Apresiasi pelayanan BPJS

Tak hanya Ratna, Rosmiati dan Sasmawarni juga mengapresiasi pelayanan BPJS di Aceh. 

Selama melakukan pengobatan untuk 'anak surga' mereka yang menderita kanker, menurutnya tidak ada perbandingan pelayanan antara kelas satu, dua dan tiga.

"Kalau saya tanya sama pasien seperti apa, tetap mereka dilayani, apalagi dengan pasien-pasien kanker yang kondisinya urgent, kemo ya tidak boleh telat, obat kemo kan mahal. Dengan adanya JKA ini memang sangat membantu, apalagi pasien kita C-FOUR Ini orang-orang yang menengah ke bawah, miskin ibaratnya jadi memang mereka mengharapkan pelayanan kesehatan ini gratis," kata Ratna. 

Sebagai koordinator C-Four Aceh, Ratna juga sempat memberi usulan kepada BPJS Kesehatan di Aceh agar memudahkan penggunanya dalam berobat. 

Adapun usulan tersebut adalah meminta BPJS Kesehatan memberi kemudahan bagi keluarga pasien untuk memindahkan Fasilitas pelayanan kesehatan agar bisa mendapat rujukan kembali tanpa harus kembali ke daerah asal, permintaan ini dilakukan karena pasien kanker di C-Four mayoritas berasal dari luar Banda Aceh. 

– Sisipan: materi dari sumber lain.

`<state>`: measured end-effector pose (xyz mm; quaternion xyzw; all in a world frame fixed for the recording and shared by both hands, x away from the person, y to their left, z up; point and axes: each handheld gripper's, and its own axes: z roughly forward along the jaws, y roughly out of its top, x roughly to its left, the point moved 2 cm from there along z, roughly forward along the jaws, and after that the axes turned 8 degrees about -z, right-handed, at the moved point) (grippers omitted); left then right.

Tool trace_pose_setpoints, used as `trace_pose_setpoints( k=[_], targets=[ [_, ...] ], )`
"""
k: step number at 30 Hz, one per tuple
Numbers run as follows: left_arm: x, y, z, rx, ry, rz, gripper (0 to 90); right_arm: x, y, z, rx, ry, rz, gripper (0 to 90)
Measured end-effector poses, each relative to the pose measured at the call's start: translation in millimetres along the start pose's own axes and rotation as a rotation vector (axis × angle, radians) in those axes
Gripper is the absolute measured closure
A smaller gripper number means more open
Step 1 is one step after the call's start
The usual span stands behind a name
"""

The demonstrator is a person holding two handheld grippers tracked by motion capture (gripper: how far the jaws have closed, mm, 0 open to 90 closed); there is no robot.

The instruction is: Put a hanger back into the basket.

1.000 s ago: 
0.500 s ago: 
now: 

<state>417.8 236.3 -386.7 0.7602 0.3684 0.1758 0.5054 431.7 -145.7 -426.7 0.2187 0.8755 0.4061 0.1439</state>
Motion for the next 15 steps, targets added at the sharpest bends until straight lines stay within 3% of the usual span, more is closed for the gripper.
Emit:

Dengan cara tersebut, keluarga pasien tidak perlu bolak-balik ke daerah asal hanya untuk mengurus surat rujukan. Hal ini berlaku bagi keluarga pasien apabila surat rujukan sudah lewat dari tanggal yang ditentukan dan anak masih berobat di Banda Aceh.

"Saya ada kasih masukan ke BPJS, ketika rujukan itu mati kan otomatis mereka balik ke daerah, nah alhamdulilah dikasih kemudahan sama BPJS nya, jadi mereka bisa pindah faskes ke RS atau puskesmas di sini (Banda Aceh) untuk ambil rujukan di sini kita tinggal kasih rekam medisnya," pungkas Ratna. (Serambinews.com/Firdha Ustin)

*Artikel ini diikutsertakan untuk Lomba Karya Jurnalistik BPJS Kesehatan 2024 yang digelar pada Juli 2024.